**Supplied material**

=-=-=

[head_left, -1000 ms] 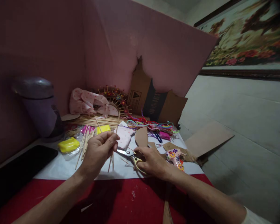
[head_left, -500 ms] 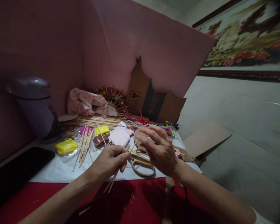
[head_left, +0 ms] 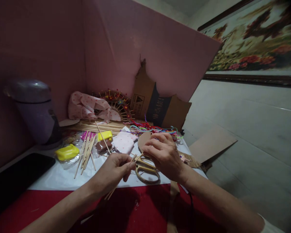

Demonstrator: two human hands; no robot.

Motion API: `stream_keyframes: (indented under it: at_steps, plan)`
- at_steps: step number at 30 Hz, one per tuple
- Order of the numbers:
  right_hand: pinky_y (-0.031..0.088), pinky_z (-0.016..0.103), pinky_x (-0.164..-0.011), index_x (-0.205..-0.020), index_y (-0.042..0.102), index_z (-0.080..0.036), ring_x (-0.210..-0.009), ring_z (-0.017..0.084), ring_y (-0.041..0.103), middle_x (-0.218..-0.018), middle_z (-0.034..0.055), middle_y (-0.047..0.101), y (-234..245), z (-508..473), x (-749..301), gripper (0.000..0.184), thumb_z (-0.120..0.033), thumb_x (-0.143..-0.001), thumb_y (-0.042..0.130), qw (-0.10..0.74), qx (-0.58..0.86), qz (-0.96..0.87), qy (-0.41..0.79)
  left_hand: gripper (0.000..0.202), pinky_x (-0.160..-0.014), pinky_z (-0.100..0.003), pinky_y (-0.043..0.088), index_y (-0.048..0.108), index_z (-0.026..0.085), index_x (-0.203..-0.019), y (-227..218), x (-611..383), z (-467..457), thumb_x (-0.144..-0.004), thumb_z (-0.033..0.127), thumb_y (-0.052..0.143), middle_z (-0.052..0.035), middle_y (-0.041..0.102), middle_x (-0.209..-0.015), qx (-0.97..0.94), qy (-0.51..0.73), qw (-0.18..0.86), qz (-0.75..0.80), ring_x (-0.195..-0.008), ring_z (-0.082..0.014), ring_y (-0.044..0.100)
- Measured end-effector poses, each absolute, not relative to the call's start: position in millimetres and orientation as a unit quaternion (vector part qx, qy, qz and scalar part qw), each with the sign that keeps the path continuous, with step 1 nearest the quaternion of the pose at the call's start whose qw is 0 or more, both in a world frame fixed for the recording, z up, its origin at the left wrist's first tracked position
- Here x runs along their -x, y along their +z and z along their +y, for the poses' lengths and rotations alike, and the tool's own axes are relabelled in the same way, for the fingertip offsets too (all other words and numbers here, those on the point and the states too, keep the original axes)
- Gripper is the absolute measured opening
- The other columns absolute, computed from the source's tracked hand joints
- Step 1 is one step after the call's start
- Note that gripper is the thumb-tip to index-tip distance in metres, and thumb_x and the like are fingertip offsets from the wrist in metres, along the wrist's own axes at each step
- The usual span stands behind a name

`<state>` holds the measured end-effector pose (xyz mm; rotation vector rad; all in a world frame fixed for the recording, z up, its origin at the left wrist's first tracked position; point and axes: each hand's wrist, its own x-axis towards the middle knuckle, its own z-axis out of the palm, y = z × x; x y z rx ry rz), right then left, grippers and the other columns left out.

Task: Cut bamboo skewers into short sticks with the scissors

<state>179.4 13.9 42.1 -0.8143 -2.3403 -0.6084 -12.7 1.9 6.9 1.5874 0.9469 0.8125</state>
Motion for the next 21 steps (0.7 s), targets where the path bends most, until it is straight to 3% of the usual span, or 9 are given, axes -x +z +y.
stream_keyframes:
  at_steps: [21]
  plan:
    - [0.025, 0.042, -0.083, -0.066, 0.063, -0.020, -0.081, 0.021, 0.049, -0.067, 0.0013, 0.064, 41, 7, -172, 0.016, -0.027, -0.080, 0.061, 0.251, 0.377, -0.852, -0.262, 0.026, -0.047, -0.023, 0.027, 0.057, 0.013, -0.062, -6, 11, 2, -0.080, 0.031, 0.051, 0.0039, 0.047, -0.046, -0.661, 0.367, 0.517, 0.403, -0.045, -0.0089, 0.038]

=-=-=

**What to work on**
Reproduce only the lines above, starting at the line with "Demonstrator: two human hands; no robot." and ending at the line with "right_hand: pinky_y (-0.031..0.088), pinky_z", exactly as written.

**Your response**
Demonstrator: two human hands; no robot.

Motion API: `stream_keyframes: (indented under it: at_steps, plan)`
- at_steps: step number at 30 Hz, one per tuple
- Order of the numbers:
  right_hand: pinky_y (-0.031..0.088), pinky_z (-0.016..0.103), pinky_x (-0.164..-0.011), index_x (-0.205..-0.020), index_y (-0.042..0.102), index_z (-0.080..0.036), ring_x (-0.210..-0.009), ring_z (-0.017..0.084), ring_y (-0.041..0.103), middle_x (-0.218..-0.018), middle_z (-0.034..0.055), middle_y (-0.047..0.101), y (-234..245), z (-508..473), x (-749..301), gripper (0.000..0.184), thumb_z (-0.120..0.033), thumb_x (-0.143..-0.001), thumb_y (-0.042..0.130), qw (-0.10..0.74), qx (-0.58..0.86), qz (-0.96..0.87), qy (-0.41..0.79)

What has been written completes the answer.